Security researchers have determined that SolarWinds was likely breached at least one year (October 2019) before the intrusion was discovered.

Microsoft, Cisco, Equifax, General Electric, Intel, NVIDIA, Deloitte, and VMware have confirmed finding compromised Orion software on their systems.

Now it looks like a completely different hacker group may have also breached SolarWinds.

“The investigation of the whole SolarWinds compromise led to the discovery of an additional malware that also affects the SolarWinds Orion product but has been determined to be likely unrelated to this compromise and used by a different threat actor.”
PaloAlto do a great writeup of this new component dubbed Supernova here: https://unit42.paloaltonetworks.com/solarstorm-supernova/


‘Brushers’ Come Into Focus as Officials Test Packages of Mysterious Seeds

Now that your holiday shopping is, for the most part, over and the plethora of fake reviews are behind you, we thought we would bring up a new scam called “brushing”.

Brushing involves using fake transactions to enhance the reputations of online merchants. It began attracting attention in the U.S. about five years ago and might explain why you got that weird pair of slippers from Amazon or that phone case that fit nothing you have ever owned or even those seeds…

Planting Reviews
High sales volume and good reviews help vendors move up in search results and attract shoppers. Some vendors turn to “brushers” who place fake orders for products.
How brushing works

The vendor

  1. Pays a brusher the cost of the products they’ll be ordering, and a fee

The brusher

  1. Places orders for the vendor’s products

The vendor

  1. Ships parcels that are empty or contain low-value merchandise that may go to strangers overseas

The brusher

  1. Writes good reviews, leading to the vendor’s products being ranked higher

A Wall Street Journal article at the time reported that brushing in China helped vendors artificially increase their sales and boost their standing on online marketplaces, which typically give more prominence to high-volume sellers with good customer reviews.

In a typical brushing scheme, vendors pay fees to operators known as brushers.

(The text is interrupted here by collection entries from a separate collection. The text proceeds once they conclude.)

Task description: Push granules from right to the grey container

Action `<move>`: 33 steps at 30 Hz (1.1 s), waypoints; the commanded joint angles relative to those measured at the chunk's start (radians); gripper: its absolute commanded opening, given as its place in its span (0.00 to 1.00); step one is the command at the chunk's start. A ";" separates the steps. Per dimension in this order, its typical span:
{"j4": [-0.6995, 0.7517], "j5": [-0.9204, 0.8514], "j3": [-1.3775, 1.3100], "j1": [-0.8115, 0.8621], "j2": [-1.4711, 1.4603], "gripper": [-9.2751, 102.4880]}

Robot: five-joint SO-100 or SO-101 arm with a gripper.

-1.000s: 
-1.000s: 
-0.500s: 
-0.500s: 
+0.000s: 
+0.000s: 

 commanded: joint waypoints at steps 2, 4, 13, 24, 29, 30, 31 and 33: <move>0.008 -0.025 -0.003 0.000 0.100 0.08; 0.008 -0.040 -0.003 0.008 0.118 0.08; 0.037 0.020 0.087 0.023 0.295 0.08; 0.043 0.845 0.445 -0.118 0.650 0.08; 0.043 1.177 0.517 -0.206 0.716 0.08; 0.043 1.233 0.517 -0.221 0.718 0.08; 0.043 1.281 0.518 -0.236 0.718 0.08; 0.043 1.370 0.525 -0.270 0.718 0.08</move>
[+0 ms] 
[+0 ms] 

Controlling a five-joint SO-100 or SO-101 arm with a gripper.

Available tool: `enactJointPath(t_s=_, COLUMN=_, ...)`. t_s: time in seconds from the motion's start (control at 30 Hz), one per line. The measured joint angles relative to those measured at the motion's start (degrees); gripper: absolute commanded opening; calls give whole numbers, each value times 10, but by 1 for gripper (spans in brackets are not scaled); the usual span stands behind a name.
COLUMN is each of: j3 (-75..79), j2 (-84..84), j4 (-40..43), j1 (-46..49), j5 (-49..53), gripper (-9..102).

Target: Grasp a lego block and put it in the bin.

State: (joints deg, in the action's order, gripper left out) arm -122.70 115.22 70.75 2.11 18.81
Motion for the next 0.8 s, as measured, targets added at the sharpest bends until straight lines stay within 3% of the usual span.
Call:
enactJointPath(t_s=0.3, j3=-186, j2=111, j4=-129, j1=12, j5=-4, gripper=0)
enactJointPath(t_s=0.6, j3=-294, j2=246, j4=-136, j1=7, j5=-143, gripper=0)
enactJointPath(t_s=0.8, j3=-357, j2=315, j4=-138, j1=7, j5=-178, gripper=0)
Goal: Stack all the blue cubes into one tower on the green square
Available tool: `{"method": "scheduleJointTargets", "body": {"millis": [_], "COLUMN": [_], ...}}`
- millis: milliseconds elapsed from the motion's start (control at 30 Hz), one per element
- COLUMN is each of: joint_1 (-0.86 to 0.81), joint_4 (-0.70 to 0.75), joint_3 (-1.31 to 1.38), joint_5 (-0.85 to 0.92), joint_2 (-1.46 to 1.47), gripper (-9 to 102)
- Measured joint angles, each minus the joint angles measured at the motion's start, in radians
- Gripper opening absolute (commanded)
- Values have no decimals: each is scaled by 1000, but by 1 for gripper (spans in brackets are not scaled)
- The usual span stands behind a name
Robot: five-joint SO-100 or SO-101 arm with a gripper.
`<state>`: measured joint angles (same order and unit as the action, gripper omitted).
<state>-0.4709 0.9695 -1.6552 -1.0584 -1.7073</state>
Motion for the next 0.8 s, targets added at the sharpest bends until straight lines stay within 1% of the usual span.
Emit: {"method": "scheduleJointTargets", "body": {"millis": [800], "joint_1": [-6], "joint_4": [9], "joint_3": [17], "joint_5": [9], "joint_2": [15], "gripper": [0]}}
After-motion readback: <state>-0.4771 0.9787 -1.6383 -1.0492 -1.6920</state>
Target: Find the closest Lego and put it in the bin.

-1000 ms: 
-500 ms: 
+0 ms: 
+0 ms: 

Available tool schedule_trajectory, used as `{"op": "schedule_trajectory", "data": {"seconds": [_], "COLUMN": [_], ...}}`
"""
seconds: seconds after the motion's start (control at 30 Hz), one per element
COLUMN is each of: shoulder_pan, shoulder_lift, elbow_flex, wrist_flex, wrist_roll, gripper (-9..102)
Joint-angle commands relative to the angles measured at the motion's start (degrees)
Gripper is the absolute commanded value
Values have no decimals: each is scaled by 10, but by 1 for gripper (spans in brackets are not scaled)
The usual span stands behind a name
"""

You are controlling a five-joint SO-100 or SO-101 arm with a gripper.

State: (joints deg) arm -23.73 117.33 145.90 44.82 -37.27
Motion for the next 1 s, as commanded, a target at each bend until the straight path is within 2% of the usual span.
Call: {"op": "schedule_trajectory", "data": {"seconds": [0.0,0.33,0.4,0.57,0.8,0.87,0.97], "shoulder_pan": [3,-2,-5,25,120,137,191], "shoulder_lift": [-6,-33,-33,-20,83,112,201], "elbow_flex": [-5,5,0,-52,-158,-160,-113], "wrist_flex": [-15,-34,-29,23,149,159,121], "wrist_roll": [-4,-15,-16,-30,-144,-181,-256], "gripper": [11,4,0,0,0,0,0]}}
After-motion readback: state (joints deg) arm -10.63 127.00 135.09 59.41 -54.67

The brushers order products, and vendors ship packages, sometimes to people uninvolved in the scheme, that are empty or filled with trinkets to create the illusion of a real transaction. Some brushers post glowing reviews.

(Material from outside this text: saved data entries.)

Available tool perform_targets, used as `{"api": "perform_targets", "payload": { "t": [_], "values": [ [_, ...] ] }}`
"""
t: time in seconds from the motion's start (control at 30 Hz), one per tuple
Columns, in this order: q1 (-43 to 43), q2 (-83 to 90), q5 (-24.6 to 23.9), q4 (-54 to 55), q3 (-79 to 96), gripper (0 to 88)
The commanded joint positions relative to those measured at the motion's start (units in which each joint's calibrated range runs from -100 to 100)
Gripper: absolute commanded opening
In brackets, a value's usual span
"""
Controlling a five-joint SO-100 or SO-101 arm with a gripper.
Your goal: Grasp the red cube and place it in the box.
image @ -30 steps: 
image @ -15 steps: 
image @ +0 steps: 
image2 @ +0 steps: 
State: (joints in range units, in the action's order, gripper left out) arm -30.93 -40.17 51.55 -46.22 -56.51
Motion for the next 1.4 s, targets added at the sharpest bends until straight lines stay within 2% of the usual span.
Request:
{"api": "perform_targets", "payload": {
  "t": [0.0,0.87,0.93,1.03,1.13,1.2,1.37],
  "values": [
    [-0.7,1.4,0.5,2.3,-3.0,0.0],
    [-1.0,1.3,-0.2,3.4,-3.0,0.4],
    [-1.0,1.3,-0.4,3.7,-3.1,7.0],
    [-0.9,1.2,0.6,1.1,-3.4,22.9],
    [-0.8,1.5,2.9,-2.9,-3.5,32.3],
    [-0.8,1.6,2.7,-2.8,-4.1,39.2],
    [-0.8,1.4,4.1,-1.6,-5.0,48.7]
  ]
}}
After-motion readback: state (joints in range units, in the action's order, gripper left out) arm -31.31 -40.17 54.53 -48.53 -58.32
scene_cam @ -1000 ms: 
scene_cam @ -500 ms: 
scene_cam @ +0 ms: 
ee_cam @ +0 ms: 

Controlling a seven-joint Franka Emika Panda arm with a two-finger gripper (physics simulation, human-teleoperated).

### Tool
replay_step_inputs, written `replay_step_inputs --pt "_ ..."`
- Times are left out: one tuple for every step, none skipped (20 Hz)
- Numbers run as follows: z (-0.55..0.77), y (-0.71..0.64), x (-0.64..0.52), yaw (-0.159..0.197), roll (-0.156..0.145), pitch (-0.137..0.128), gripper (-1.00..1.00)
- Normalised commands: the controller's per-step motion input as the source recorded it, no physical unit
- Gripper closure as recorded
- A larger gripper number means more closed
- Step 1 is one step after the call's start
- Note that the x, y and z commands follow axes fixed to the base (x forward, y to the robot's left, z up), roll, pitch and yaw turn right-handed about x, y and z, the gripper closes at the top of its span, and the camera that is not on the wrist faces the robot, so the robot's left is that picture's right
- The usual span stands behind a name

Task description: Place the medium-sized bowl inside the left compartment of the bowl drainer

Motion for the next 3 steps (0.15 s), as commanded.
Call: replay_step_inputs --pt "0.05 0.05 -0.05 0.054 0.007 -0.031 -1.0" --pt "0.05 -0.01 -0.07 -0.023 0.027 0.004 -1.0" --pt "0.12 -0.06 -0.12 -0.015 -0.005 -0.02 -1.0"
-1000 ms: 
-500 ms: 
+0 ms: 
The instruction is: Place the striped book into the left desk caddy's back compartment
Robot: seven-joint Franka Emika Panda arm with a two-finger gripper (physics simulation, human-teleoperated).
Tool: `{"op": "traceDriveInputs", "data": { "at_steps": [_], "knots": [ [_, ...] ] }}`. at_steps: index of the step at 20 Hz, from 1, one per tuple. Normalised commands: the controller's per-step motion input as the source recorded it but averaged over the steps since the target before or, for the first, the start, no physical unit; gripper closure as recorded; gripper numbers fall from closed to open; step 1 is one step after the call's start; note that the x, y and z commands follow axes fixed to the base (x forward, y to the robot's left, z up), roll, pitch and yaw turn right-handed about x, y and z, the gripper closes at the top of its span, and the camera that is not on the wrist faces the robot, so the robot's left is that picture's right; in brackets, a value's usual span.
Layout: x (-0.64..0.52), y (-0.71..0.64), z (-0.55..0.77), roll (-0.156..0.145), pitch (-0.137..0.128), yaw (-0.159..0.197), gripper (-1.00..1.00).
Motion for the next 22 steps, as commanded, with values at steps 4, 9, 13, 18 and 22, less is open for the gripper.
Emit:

Considered a form of false advertising, such schemes are prohibited in the U.S. and China.

Why would brushers ship packages to strangers overseas? Ron Schlecht Jr., a managing partner at BTB Security, a cybersecurity consulting firm in Philadelphia, said auditors at e-commerce platforms may examine every part of a transaction to make sure it looks legitimate. Sending a bunch of items to just a few addresses wouldn’t look right.

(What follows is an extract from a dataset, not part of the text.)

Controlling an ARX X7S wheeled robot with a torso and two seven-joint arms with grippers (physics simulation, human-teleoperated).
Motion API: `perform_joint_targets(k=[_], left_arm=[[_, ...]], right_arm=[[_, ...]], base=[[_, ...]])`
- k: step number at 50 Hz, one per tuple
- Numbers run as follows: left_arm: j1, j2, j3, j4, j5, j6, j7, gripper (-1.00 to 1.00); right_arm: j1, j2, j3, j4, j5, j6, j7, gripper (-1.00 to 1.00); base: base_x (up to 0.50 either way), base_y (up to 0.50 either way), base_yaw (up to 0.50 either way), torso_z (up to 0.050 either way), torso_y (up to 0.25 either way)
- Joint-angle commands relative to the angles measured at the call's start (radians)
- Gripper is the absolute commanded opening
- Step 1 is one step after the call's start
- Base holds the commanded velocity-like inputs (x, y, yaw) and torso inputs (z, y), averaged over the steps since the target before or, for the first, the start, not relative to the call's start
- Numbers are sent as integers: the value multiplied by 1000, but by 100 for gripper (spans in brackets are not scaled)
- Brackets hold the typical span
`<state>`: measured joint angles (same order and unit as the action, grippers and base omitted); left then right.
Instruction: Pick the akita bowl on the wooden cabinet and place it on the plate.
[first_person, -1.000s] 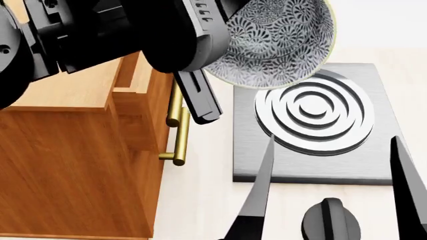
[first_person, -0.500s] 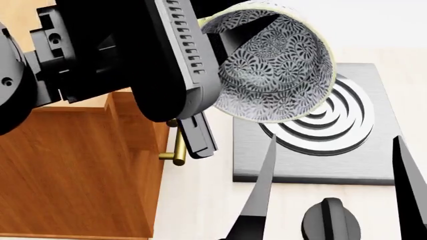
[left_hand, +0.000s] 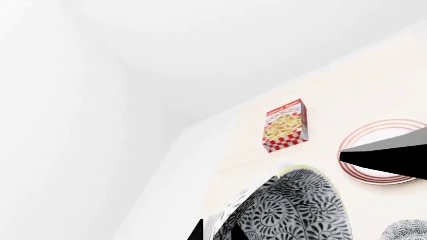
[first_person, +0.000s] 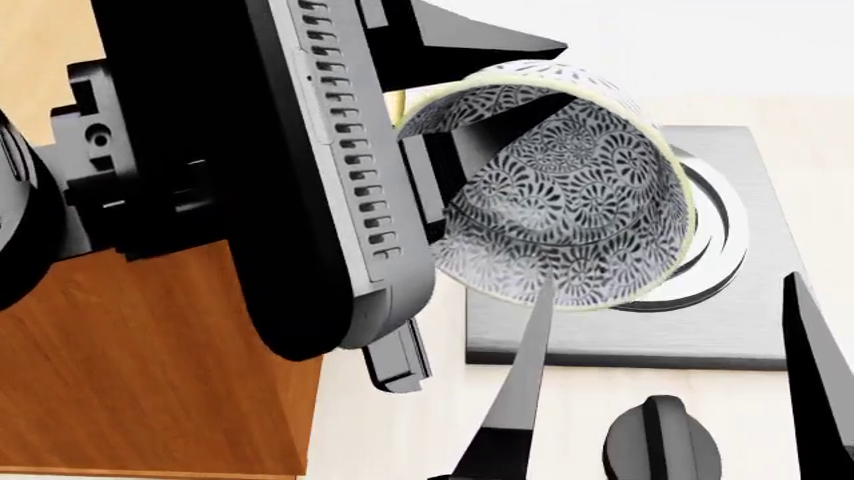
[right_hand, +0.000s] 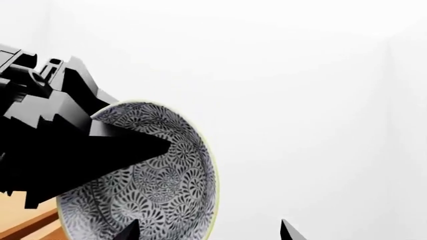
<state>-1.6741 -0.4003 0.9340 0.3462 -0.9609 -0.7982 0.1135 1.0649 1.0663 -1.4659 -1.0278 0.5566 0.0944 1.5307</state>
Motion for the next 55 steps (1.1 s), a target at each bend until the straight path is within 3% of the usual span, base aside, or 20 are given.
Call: perform_joint_targets(k=[1, 41, 42, 55], left_arm=[[-10, -11, -11, 27, -9, -9, -7, -100], [16, -43, -19, 71, -40, -3, -15, -100], [17, -44, -19, 72, -39, -3, -16, -100], [23, -48, -18, 60, -30, 3, -21, -100]], right_arm=[[-15, 1, 15, 5, 3, -5, -4, 100], [-58, -18, 82, 19, 45, 26, -18, 100], [-58, -19, 78, 13, 35, 39, -20, -100], [-83, -10, 107, 24, 49, 25, -4, -100]], base=[[0, 0, 0, 0, 0], [0, 0, 0, 0, 0], [0, 0, 0, 0, 0], [0, 0, 0, 0, 1]])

“People go to those lengths so that it looks from one end to the other like a true transaction,” Mr. Schlecht said.

A 2015 study by Haitao Xu of the College of William and Mary and others, focused more attention on a problem then believed to be confined mostly to Chinese online marketplaces.

Dr. Xu, who earned a Ph.D. in computer science in 2015, explored an underground market in what he called seller-reputation escalation. Some of his insights came from an internship he had at China’s Alibaba Group Holding Ltd. , where he focused on fraud protection. His 2015 study found that vendors using brushing services could boost their online reputations at least 10 times faster than legitimate sellers.

Without fake transactions, a vendor of hair clips and costume jewelry told the Journal, “your product will end up at the very back of the search results, and people will never be able to find it.”


And that’s your holiday feast for this week DAML’ers! We hope you finished the meal happy and full! Have the best holidays ever, and we will see you right here in se7en days time as we prepare for the new year festivities!